I have been very supportive of this effort. There are so many reasons why it’s important to keep strong support in the United States for Ireland and the peace process. First, the U.S.-Ireland economic relationship is unusually strong – Ireland is a small country but is the 7th largest investor in the U.S. On the plane over to Dublin, my Republican co-lead on the trip, Senator Dan Sullivan of Alaska, tugged my sleeve to ask if it was a typo that there is $1 trillion in bilateral trade between our two countries. Our economic relationship is a big deal.
But of course, people, culture and politics bind us more closely. I’m a proud Irish-American, and I represent a large, vibrant Irish-American community in Connecticut. They want me to stay very involved in U.S.-Ireland work. And the Good Friday Agreement is still a working document. The departure of Britain from the European Union created big problems for certain provisions of the Agreement, in part because it threatened to re-establish a physical barrier between the Republic of Ireland (still in the EU) and Northern Ireland (now outside the EU). I’ve been working for the last few years with American, Irish, British, and European officials to negotiate a deal to avoid this nightmare situation, because very little has happened in the Northern Ireland peace process without active involvement from the U.S..
The first stop on our trip was London. We flew all day Wednesday and landed there late that night. On Thursday, we met with officials from the Defense Ministry, the Foreign Ministry, and the national security advisors to Prime Minister Rishi Sunak. I was there to send one message, in particular.
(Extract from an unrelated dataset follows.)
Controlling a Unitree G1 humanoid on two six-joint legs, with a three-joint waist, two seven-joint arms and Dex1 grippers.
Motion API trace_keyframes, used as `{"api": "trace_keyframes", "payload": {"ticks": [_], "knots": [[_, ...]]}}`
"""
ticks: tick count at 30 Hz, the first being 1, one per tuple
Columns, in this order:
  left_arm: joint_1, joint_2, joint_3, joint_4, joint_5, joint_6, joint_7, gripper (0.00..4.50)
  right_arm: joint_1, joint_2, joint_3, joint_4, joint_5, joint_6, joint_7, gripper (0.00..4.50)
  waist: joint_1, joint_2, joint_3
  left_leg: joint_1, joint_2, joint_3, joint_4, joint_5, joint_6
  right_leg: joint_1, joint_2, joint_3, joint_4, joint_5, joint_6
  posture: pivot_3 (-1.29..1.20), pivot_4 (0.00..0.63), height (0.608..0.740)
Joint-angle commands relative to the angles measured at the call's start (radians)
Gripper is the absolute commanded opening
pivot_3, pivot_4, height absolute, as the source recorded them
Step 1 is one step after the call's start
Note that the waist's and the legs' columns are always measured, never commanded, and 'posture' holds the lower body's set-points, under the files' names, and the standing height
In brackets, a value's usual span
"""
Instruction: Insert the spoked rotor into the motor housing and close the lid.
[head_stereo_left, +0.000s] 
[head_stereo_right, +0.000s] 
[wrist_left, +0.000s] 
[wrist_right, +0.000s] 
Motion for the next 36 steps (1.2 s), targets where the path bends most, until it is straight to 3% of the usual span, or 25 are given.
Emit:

There is a bill making its way through the British Parliament that would effectively grant immunity to those who committed political crimes during the period of Northern Ireland violence. No community in Northern Ireland – not the Unionists nor the Republicans – support this bill, and it threatens to upset peace. I was joined in my concern by Republican Congressman Michael Lawler of New York. I was glad he joined the trip because he’s perhaps the most knowledgeable Republican in the House on Northern Ireland issues and it’s important to keep our work on these issues bipartisan.
On Thursday night, we took the short flight to Dublin, and there we were joined by another congressional delegation – this one made up entirely of House members – for our Dublin meetings. Most of our delegation – nine members including two other Senators besides Sullivan, Oklahoma Republican Markwayne Mullin and Delaware Democrat Chris Coons – went to hotel when we got in, but Sullivan and I represented our delegation at a small dinner party that night of key Irish and American political and business leaders in town for the conference and game. My role was to have a small, moderated talk with the Irish Trade Minister, Simon Coveney, after dinner. Jetlagged, I hoped that our talk would begin within an hour or two of sitting down for the first course. But four hours later, the talk around the tables was so lively that our formal presentation hadn’t begun. I was exhausted (the event eventually ended just short of midnight), but glad to be back in the company of my legendary verbose and chatty Irish brethren.
Joined together, we made up nearly 20 members of the House and Senate. This is one of the biggest bipartisan delegations to be in Dublin for years, and I was so pleased to have helped deliver this critical sign of support for the U.S.-Irish relationship. On Friday, we had a long, formal diplomatic lunch with the Irish Foreign Minister, my friend Micheál Martin. We discussed the importance of stopping or amending the immunity bill, and we quizzed him about ways to keep improving our economic and trade ties. In the afternoon, we headed to Daly’s inter-parliamentary meeting, billed as the largest meeting of its kind ever between American and Irish policymakers.
The leaders of the U.S. congressional delegation were asked to make remarks, and as the leader of the group, I went first. I was happy with my remarks, which ran about 4 minutes and talked about how our two nations’ friendship was rooted in the power of revolutionary ideas (American self-governance and Irish nationhood). I got a robust, polite applause. Sullivan was next, and he proceeded to announce that the best way for an American politician to show deference to his Irish guests was to be brief, so his speech was a total of four well thought-out sentences. He sat down to thunderous applause, the Irish having never heard a U.S. politician be so succinct. I leaned over to my good friend Dan and said, “I feel like I was your set-up man!”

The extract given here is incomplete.